= Exercise requirements =
Your task is to find every line of the data that holds the string "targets" and copy it.

↓

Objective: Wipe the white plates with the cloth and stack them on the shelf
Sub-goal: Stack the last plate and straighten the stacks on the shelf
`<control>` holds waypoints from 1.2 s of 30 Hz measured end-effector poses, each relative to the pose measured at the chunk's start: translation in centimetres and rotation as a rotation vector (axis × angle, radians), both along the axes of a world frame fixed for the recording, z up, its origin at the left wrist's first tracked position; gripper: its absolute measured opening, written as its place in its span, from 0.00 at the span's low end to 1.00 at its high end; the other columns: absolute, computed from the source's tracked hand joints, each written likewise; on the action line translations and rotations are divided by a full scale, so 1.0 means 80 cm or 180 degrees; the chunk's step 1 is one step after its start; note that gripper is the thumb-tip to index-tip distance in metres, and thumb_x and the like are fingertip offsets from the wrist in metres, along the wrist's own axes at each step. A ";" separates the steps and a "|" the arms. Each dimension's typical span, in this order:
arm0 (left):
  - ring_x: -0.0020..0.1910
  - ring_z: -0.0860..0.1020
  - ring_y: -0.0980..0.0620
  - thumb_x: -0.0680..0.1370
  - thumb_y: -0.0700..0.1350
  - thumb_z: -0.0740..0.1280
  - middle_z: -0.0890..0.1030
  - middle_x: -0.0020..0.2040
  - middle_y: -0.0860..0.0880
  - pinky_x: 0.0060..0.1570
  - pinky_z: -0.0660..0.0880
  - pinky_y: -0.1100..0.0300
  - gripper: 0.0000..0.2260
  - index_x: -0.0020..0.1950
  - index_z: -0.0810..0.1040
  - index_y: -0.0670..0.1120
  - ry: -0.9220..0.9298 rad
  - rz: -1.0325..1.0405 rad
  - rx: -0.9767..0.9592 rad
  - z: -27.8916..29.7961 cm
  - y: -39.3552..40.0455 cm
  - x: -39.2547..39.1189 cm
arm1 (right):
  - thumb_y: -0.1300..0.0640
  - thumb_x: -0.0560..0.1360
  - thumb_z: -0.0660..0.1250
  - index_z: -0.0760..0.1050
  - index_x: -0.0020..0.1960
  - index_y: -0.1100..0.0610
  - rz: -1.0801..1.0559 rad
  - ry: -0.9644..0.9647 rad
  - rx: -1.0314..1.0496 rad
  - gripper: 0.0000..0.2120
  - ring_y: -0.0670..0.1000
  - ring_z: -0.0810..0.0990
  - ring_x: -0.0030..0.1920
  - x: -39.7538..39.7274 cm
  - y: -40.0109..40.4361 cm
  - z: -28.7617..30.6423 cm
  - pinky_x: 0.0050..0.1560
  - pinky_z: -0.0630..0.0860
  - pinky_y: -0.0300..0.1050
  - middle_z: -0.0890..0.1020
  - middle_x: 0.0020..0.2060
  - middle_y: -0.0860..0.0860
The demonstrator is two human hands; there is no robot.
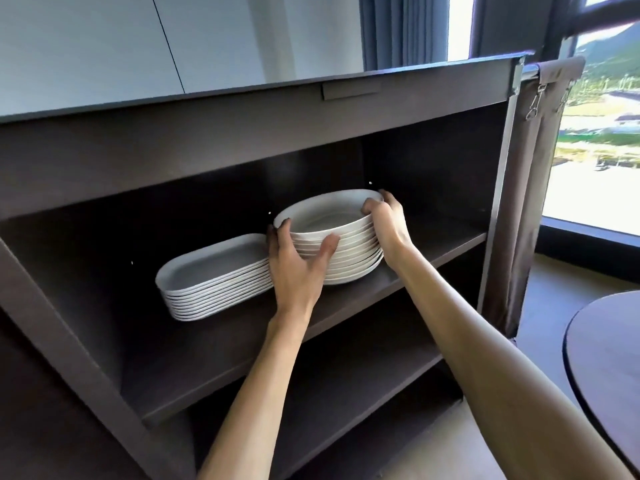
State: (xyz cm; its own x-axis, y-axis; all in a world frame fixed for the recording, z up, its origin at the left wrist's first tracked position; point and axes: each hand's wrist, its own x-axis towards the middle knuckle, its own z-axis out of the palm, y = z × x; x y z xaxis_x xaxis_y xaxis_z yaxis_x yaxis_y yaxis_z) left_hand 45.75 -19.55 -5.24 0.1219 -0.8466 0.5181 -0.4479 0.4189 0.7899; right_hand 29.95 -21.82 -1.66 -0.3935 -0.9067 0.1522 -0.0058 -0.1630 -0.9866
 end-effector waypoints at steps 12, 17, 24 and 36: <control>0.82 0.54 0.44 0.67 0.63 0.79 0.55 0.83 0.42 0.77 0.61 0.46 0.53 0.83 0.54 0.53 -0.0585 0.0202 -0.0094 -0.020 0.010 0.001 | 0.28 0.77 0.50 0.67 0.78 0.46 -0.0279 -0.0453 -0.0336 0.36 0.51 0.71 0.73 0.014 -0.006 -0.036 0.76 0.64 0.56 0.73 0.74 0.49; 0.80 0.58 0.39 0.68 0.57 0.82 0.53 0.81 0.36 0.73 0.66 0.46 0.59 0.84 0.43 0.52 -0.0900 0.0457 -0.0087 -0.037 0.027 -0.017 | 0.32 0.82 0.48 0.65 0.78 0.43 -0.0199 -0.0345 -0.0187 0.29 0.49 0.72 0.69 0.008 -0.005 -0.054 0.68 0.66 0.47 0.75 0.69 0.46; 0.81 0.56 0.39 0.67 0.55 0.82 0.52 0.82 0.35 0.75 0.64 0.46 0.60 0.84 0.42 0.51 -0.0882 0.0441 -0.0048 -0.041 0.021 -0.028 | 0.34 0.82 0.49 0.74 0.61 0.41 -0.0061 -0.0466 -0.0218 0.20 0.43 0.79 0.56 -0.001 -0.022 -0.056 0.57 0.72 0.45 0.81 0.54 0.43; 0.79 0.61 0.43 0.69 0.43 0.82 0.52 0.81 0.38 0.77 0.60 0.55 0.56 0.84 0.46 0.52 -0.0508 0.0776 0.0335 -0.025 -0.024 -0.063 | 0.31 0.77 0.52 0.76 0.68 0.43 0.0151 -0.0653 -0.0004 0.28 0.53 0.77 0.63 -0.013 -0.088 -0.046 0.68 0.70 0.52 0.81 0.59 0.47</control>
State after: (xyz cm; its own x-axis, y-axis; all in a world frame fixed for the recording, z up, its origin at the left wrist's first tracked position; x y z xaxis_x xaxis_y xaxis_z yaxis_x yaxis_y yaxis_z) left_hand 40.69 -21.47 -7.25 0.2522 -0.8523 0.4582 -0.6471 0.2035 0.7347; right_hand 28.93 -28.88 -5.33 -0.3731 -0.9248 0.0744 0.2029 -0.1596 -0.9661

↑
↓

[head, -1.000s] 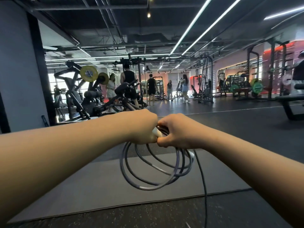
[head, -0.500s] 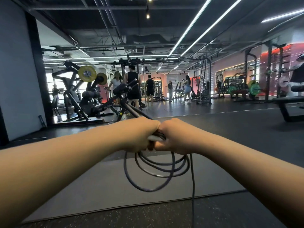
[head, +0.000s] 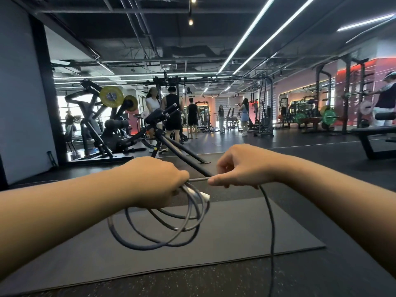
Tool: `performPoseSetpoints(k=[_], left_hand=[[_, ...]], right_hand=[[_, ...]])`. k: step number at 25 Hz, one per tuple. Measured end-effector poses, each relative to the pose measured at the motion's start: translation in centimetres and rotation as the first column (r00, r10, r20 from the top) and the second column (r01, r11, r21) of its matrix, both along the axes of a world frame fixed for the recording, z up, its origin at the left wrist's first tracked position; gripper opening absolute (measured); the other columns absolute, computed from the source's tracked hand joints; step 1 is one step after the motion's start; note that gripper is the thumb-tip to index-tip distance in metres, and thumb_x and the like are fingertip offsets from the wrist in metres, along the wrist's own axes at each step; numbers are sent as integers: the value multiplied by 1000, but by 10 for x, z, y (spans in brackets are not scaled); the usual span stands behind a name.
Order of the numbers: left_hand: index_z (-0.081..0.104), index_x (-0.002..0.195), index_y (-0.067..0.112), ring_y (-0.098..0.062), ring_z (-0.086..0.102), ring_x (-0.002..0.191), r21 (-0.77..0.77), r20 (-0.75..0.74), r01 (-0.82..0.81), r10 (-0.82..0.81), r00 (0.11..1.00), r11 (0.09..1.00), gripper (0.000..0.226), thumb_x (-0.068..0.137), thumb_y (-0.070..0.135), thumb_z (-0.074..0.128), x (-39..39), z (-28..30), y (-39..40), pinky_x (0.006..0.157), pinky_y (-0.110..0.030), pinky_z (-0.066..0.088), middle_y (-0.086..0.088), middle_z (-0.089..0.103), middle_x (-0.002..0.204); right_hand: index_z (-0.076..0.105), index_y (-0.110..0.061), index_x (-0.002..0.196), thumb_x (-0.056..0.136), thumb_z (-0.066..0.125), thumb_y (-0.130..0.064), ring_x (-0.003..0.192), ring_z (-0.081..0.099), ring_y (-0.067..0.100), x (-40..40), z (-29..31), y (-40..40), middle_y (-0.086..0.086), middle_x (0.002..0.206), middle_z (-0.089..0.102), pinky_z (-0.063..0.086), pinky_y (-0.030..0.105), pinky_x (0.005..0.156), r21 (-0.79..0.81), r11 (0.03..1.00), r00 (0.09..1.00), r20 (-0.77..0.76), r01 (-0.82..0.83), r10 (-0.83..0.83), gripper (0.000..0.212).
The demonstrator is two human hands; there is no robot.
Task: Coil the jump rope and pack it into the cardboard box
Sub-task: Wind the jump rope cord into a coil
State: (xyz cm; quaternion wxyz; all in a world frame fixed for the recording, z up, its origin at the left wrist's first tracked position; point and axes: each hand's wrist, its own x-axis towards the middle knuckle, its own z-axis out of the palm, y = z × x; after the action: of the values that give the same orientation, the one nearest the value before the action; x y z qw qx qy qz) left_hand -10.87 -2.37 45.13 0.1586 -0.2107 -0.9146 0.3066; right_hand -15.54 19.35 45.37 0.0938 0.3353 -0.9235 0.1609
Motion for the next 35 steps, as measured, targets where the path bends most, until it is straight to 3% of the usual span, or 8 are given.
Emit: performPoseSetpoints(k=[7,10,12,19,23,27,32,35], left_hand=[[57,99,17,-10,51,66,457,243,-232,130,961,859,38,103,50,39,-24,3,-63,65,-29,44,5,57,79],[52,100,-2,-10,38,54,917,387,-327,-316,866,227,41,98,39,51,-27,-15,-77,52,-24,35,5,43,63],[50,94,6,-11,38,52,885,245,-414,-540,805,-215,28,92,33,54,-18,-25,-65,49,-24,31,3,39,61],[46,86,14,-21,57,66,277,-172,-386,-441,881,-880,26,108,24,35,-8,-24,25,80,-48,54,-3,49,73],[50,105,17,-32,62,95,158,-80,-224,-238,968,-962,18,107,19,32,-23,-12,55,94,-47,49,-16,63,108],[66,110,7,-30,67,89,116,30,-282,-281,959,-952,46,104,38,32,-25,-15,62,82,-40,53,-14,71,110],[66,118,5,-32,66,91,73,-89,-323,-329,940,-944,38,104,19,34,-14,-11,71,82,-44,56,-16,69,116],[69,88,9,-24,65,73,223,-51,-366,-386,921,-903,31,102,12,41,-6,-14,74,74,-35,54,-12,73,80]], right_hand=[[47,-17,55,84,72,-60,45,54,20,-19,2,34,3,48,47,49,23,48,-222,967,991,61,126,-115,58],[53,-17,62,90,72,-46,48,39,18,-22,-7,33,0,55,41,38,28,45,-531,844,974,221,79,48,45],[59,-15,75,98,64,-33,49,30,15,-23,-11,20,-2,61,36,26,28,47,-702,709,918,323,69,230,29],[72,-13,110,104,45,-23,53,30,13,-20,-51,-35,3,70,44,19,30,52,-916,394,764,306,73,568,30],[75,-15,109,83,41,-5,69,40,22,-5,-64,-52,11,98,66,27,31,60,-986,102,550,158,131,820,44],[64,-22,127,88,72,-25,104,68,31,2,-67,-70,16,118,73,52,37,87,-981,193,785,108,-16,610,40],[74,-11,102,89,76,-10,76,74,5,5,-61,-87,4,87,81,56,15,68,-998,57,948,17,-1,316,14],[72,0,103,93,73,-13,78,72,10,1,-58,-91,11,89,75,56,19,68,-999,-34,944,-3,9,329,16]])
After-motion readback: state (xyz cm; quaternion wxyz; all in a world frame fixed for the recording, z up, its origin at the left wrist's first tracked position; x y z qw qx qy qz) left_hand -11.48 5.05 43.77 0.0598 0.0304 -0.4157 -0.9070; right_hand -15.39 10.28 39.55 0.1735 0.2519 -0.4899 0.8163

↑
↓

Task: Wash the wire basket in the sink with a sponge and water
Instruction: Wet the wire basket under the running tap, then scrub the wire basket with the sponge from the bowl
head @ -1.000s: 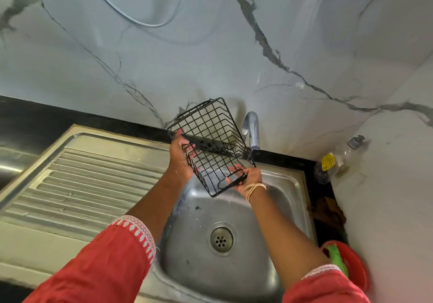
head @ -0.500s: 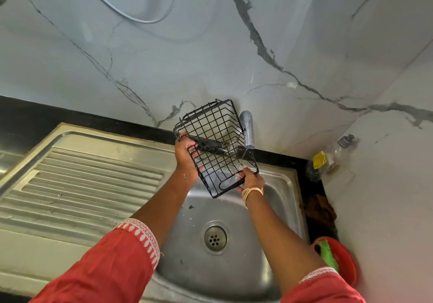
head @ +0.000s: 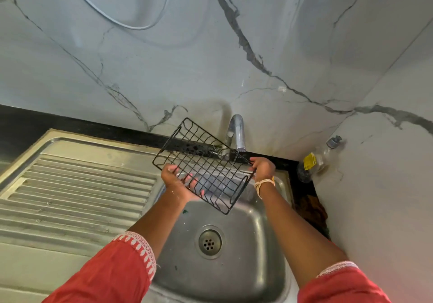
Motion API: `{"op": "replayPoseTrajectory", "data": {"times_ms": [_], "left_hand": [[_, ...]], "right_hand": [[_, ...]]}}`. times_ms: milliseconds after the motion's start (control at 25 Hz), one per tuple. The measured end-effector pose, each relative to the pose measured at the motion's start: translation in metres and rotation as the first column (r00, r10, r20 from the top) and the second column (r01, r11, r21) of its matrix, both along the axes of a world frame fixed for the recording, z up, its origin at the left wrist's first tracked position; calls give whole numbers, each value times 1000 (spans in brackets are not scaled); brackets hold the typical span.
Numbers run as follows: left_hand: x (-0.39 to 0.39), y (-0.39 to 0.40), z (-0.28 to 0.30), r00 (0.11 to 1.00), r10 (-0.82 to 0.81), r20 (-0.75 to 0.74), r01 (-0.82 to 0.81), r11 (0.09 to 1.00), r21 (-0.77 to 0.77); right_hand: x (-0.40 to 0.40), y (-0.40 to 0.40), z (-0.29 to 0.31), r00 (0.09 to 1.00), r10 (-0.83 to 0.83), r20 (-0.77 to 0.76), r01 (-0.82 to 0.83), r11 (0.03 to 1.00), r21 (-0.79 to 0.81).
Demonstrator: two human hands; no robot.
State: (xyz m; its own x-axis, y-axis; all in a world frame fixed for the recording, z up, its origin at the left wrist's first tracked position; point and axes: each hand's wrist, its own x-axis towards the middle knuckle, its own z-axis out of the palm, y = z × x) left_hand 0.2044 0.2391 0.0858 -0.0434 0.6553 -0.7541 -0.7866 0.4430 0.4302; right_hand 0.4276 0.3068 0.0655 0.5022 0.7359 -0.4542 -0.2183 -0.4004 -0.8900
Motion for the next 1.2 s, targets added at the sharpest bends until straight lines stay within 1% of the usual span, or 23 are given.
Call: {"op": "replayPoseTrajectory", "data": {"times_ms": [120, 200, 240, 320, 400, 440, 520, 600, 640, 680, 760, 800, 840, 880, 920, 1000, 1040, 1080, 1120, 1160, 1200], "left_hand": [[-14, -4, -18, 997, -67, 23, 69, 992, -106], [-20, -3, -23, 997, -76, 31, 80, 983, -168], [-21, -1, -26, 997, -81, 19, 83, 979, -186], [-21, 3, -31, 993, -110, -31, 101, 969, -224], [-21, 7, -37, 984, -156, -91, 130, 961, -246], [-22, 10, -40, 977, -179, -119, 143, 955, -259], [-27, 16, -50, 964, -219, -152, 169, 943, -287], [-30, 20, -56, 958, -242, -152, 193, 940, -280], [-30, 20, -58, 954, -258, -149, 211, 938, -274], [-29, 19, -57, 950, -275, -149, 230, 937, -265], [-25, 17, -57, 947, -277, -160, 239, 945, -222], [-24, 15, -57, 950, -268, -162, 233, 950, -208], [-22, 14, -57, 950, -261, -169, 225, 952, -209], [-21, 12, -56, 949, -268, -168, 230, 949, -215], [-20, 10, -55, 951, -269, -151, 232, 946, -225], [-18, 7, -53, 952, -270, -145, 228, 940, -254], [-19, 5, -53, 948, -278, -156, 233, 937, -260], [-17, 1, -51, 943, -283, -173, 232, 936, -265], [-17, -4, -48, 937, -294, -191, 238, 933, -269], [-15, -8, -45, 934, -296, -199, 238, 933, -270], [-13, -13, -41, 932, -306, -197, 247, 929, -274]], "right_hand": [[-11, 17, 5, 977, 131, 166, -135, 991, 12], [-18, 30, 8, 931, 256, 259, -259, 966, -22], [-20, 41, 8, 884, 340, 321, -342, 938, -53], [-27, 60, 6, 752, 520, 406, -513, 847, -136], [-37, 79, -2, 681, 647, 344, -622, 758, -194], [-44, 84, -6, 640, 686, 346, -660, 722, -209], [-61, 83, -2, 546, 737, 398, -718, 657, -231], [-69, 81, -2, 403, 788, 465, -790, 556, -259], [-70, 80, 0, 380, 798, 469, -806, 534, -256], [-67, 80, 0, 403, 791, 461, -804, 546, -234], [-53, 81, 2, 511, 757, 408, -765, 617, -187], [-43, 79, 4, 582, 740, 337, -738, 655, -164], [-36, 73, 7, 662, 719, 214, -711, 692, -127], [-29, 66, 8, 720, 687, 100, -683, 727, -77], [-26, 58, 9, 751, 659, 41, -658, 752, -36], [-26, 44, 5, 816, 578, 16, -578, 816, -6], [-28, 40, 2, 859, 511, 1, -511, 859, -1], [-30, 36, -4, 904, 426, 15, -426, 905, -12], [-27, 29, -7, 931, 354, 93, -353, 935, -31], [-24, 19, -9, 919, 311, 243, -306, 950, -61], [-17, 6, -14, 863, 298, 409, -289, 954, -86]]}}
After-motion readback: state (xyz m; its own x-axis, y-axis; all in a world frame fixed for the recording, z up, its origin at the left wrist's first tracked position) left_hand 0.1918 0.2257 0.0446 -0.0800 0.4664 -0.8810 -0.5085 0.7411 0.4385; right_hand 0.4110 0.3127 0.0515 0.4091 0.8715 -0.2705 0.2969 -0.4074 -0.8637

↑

= Written reply =
Motion for the next 35 steps, as measured, targets where the path bends most, until it is straight to 3% of the usual span, or 8 are given.
Motion for the next 1.2 s, targets added at the sharpest bends until straight lines stay within 1% of the usual span, or 23 are given.

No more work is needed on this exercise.